Each line of the records below that holds "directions" should be returned.
------ Input records ------
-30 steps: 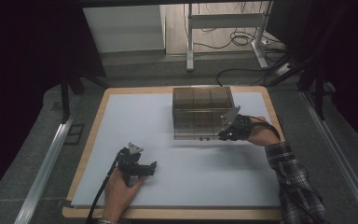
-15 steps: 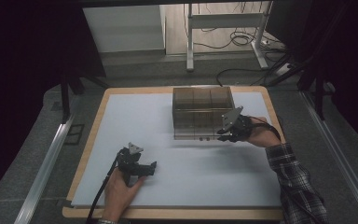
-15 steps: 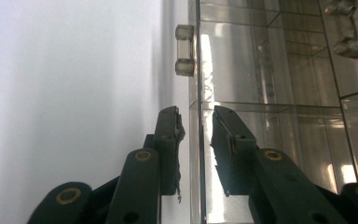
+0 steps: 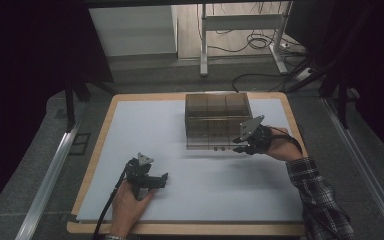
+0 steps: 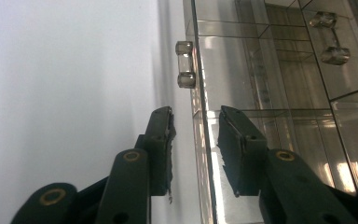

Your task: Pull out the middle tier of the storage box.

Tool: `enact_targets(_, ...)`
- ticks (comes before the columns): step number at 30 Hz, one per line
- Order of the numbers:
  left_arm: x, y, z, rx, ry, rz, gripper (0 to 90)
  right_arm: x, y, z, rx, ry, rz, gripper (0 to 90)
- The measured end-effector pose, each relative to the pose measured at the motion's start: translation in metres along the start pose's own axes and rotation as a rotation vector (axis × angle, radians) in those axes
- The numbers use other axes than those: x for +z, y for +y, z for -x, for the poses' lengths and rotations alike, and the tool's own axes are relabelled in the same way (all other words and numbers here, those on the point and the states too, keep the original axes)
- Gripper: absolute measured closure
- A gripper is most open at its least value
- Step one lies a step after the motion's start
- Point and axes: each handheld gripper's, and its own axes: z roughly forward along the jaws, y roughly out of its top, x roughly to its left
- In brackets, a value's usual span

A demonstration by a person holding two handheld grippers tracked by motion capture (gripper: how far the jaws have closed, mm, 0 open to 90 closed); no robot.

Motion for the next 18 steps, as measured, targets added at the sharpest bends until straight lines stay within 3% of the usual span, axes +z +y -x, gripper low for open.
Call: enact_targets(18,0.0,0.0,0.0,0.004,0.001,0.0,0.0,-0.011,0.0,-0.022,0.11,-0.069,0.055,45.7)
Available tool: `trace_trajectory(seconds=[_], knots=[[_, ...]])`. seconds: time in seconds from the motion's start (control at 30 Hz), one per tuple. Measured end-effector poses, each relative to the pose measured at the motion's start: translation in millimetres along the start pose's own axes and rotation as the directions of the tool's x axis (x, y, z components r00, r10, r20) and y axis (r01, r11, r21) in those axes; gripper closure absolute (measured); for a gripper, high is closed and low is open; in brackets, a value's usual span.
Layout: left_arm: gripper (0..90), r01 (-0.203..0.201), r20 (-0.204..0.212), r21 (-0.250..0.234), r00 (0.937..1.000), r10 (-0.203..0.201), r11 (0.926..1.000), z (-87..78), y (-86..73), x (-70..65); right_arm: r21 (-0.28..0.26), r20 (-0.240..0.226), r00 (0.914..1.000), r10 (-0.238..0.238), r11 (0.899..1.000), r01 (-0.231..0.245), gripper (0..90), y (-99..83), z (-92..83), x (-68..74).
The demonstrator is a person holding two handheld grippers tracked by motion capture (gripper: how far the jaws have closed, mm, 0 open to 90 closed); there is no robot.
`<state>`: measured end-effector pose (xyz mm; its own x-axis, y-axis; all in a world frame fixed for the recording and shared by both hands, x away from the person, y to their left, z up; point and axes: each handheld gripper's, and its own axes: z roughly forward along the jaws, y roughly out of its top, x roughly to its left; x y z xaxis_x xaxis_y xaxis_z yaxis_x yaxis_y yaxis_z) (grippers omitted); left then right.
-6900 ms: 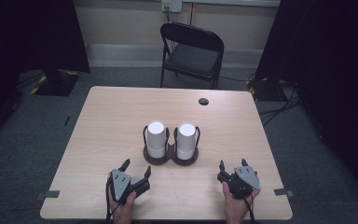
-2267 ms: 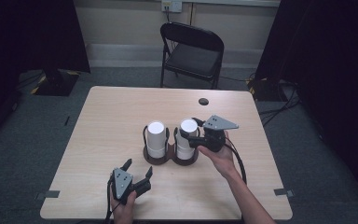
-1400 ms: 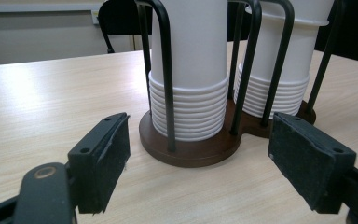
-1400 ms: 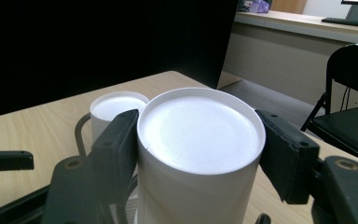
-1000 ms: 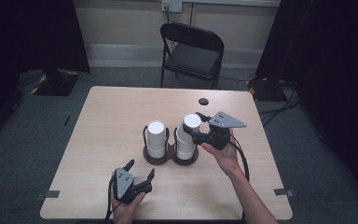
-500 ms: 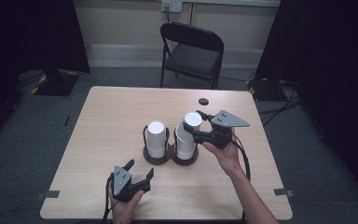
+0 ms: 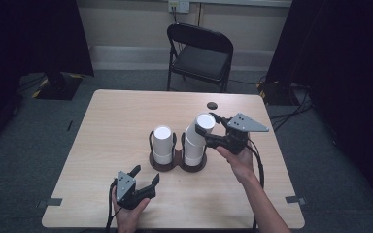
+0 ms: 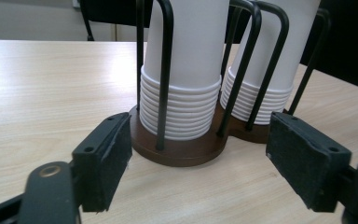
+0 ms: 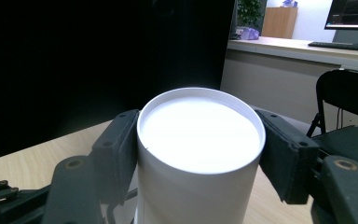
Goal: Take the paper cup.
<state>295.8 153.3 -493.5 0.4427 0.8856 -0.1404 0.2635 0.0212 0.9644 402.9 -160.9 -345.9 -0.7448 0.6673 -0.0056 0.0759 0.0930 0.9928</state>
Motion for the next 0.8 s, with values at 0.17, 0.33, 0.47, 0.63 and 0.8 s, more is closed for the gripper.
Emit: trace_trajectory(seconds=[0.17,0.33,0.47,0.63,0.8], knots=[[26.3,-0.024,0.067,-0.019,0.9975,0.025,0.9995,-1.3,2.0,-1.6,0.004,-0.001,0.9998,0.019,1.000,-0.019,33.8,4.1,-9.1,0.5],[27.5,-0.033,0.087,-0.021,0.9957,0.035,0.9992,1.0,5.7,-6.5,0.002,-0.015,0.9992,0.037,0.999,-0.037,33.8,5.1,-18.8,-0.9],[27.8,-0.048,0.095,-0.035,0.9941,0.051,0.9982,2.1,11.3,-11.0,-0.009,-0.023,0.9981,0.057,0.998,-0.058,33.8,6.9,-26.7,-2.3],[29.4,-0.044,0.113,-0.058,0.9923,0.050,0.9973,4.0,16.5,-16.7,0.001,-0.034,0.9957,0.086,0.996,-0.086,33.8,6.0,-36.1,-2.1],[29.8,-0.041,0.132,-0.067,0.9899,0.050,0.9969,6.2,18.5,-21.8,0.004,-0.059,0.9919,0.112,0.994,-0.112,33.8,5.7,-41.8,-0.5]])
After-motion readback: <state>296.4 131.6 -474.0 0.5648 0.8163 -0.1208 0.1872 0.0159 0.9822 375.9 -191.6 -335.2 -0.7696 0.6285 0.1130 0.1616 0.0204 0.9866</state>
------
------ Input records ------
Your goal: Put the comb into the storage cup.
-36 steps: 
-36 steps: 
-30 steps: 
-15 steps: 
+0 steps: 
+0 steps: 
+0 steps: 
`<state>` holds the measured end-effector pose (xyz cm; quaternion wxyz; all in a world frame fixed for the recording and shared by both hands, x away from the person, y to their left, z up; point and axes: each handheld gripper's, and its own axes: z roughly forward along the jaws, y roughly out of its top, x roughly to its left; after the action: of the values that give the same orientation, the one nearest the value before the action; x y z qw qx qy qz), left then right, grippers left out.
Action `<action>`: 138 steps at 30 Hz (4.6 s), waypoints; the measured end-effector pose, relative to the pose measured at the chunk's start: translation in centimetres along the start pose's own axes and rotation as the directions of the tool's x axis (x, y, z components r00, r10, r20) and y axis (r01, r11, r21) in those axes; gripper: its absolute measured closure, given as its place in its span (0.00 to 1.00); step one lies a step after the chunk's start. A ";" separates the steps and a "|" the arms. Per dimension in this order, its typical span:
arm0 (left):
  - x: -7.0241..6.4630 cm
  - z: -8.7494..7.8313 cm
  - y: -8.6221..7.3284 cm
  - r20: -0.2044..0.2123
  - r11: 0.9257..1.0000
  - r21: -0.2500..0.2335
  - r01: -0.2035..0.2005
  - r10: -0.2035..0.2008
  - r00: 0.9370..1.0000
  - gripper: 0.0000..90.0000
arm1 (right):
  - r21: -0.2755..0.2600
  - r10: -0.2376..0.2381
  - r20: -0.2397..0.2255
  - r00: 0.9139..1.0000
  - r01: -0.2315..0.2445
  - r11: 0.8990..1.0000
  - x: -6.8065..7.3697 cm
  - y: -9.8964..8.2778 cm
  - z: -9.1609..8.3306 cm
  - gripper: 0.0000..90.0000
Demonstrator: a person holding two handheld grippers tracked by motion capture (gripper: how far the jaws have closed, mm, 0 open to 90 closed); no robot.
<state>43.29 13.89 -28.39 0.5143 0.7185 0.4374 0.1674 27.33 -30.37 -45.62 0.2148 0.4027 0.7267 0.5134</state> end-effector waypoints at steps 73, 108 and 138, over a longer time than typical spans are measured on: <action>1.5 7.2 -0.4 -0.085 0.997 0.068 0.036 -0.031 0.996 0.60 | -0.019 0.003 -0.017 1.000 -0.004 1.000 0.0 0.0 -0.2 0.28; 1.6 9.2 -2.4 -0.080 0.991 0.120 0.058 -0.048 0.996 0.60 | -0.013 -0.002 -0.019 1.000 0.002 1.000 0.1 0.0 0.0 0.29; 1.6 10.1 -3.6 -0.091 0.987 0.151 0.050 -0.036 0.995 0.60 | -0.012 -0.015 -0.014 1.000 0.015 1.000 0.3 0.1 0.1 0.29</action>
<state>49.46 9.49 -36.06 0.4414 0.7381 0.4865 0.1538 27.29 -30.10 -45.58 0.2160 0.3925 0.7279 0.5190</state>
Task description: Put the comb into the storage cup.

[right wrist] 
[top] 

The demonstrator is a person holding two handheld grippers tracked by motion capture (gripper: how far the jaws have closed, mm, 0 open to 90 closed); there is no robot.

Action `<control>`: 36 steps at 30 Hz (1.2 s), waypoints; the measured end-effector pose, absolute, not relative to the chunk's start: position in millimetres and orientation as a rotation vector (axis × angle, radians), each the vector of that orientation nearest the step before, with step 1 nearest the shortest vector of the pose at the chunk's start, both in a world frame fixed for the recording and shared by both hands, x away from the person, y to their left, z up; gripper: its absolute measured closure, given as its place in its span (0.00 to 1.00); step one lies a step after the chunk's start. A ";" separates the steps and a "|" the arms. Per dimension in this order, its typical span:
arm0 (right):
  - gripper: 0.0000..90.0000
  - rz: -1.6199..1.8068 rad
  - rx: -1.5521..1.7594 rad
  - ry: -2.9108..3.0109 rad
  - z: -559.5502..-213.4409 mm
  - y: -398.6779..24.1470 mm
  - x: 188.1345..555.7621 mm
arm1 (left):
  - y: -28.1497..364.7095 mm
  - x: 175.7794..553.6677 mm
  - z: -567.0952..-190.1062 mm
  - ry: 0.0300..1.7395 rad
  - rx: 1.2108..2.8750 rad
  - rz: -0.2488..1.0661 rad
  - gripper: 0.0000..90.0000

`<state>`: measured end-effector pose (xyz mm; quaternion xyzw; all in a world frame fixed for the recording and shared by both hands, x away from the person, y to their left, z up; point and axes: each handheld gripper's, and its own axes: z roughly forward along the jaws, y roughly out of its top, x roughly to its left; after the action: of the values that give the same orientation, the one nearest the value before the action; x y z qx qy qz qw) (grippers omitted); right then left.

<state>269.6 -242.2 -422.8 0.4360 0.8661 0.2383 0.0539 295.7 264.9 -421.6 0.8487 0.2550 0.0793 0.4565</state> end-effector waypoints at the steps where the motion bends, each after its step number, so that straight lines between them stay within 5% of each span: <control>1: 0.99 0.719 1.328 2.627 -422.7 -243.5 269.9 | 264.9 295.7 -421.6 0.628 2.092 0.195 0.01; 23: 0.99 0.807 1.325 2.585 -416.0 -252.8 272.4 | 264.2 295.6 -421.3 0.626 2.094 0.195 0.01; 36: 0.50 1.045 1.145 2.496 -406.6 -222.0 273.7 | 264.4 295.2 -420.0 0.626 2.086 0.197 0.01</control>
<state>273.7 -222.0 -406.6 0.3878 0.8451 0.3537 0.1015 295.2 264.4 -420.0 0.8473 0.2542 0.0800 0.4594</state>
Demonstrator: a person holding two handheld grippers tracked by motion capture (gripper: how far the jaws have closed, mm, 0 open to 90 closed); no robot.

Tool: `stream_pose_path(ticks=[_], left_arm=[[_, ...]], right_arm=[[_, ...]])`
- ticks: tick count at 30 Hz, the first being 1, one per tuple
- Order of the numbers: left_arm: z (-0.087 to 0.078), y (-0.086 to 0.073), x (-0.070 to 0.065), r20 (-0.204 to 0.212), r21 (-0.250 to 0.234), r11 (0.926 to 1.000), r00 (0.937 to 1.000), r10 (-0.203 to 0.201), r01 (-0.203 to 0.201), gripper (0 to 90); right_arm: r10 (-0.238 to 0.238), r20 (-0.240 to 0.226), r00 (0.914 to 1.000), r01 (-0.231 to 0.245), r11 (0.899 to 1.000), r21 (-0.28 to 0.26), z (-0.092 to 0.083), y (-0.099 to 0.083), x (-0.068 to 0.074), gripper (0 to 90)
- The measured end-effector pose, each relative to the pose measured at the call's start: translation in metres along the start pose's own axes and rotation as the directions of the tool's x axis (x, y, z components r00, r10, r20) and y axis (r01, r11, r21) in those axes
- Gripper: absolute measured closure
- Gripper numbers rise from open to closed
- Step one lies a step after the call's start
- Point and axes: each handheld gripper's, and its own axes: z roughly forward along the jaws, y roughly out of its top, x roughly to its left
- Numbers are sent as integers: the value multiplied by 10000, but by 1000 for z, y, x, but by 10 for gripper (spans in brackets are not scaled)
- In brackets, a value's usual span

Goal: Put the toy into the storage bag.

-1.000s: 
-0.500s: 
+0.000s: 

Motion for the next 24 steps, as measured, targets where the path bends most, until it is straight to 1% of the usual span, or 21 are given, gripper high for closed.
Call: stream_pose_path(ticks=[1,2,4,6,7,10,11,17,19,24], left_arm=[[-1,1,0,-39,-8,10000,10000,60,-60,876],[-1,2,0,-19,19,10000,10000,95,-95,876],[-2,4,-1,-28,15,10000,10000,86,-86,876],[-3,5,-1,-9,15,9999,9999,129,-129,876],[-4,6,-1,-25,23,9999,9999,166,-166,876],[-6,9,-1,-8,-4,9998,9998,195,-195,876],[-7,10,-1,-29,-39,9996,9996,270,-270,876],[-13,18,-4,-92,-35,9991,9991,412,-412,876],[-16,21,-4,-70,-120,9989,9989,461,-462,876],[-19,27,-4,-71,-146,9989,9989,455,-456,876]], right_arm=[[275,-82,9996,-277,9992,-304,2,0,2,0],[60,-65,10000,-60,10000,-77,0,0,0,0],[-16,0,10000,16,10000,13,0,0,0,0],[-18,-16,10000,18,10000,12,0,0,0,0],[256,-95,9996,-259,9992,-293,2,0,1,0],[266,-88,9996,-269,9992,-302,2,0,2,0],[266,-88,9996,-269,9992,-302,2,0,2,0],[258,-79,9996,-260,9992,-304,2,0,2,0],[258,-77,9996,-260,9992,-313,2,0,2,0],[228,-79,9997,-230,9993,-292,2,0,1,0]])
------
**Output for this exercise:**
Available tool: `trace_trajectory(seconds=[_], knots=[[_, ...]])`. seconds: time in seconds from the motion's start (control at 30 Hz), one per tuple. Measured end-effector poses, each relative to the pose measured at the motion's start: translation in millimetres along the start pose's own axes and rotation as the directions of the tool's x axis (x, y, z components r00, r10, r20) and y axis (r01, r11, r21) in those axes; gripper closure absolute (measured); for a gripper, high is closed and low is open; in brackets, a value's usual span.
Action `<action>`: 138 steps at 30 Hz (4.6 s), waypoints; the measured end-effector pose, relative to the pose measured at the chunk's start: translation in centimetres along the start pose's own axes and rotation as the directions of the tool's x axis (x, y, z components r00, r10, r20) and y axis (r01, r11, r21) in those axes; gripper: its absolute measured closure, given as its place in its span (0.00 to 1.00); step one lies a step after the chunk's start. A ";" separates the steps and a "|" the arms. Per dimension in this order, its typical span:
- The measured end-effector pose, each relative to the pose measured at the call's start: translation in metres along the start pose's own axes and rotation as the directions of the tool's x axis (x, y, z components r00, r10, r20) and y axis (r01, r11, r21) in those axes

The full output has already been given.